:: Exercise description ::
Locate each line below that includes "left" and reproduce it.
= = =
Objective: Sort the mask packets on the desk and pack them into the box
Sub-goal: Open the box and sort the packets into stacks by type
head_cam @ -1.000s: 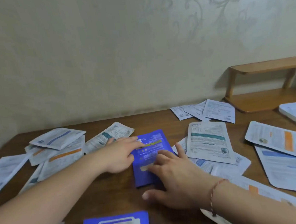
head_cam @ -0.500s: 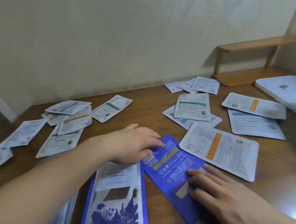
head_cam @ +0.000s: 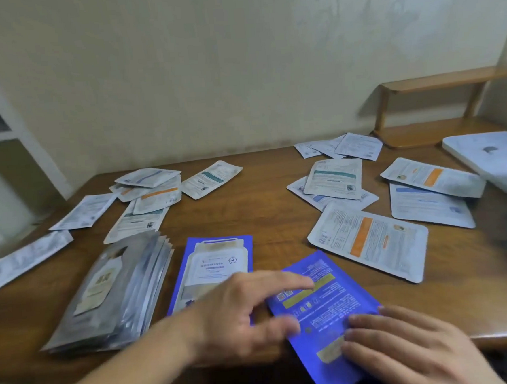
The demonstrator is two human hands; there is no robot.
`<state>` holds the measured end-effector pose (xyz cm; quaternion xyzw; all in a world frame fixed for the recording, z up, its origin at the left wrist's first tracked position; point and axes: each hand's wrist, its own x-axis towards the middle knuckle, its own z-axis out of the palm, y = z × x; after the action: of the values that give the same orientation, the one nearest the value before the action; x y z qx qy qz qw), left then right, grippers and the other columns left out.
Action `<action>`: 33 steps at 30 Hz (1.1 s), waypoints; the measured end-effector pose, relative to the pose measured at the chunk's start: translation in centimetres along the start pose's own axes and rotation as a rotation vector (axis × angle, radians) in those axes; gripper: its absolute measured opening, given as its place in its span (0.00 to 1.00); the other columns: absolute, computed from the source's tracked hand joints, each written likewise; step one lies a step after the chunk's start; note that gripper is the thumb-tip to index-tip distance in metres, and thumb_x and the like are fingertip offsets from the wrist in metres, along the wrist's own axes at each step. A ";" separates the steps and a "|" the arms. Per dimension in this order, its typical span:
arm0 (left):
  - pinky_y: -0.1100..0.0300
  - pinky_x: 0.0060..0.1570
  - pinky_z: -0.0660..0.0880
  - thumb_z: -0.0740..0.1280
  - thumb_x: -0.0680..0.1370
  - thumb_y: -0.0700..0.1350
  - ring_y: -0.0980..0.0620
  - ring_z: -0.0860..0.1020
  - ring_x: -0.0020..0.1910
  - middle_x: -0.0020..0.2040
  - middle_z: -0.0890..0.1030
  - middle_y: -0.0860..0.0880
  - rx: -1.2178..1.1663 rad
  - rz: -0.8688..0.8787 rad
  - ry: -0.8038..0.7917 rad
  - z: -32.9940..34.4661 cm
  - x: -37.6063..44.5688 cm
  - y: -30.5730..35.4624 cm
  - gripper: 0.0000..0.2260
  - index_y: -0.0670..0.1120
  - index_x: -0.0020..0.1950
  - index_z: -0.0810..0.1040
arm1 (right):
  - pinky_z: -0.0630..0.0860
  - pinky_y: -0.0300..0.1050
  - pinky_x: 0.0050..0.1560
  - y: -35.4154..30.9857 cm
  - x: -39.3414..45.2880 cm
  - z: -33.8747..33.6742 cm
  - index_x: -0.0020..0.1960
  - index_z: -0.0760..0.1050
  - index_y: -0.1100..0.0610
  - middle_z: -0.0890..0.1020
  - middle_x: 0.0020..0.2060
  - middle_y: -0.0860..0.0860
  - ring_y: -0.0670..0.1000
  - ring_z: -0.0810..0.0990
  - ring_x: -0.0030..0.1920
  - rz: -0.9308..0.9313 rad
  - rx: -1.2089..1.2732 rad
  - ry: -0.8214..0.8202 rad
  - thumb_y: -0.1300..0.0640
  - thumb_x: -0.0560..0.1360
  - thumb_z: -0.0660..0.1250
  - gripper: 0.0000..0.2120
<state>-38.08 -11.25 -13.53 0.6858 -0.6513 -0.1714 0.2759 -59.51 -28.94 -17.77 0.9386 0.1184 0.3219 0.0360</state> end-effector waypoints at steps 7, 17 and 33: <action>0.58 0.55 0.79 0.73 0.75 0.40 0.57 0.83 0.53 0.52 0.85 0.55 -0.462 -0.256 0.532 3.7 1.2 3.4 0.13 0.50 0.58 0.80 | 0.75 0.35 0.33 5.8 12.9 -7.2 0.49 0.82 0.42 0.81 0.34 0.35 0.37 0.79 0.34 0.421 0.293 -0.022 0.53 0.71 0.75 0.09; 0.59 0.33 0.79 0.74 0.69 0.50 0.52 0.83 0.34 0.44 0.86 0.51 -0.619 -0.413 0.827 2.6 -2.1 3.3 0.16 0.56 0.57 0.81 | 0.79 0.41 0.45 10.3 18.0 1.3 0.47 0.84 0.46 0.86 0.43 0.46 0.45 0.82 0.42 0.748 0.789 -0.194 0.59 0.69 0.76 0.10; 0.81 0.34 0.64 0.70 0.69 0.65 0.71 0.68 0.37 0.44 0.74 0.61 0.229 -0.529 0.853 4.1 -11.5 -2.5 0.21 0.55 0.57 0.84 | 0.65 0.26 0.35 3.1 23.2 12.7 0.55 0.82 0.48 0.83 0.48 0.44 0.39 0.75 0.40 0.507 0.508 -0.429 0.50 0.72 0.73 0.12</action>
<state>-39.56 -0.49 -19.71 0.8618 -0.2999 0.1322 0.3873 -33.41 -26.13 -13.57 0.9628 -0.0510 0.0785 -0.2535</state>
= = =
:: Problem solution ::
`<state>` holds the measured end-effector pose (xyz cm; quaternion xyzw; all in a world frame fixed for the recording, z up, its origin at the left wrist's first tracked position; point and axes: each hand's wrist, its own x-axis towards the middle knuckle, its own z-axis out of the palm, y = z × x; after the action: of the values that give the same orientation, the one nearest the value before the action; x y z qx qy qz qw), left then right, grippers and the other columns left out.
arm0 (left):

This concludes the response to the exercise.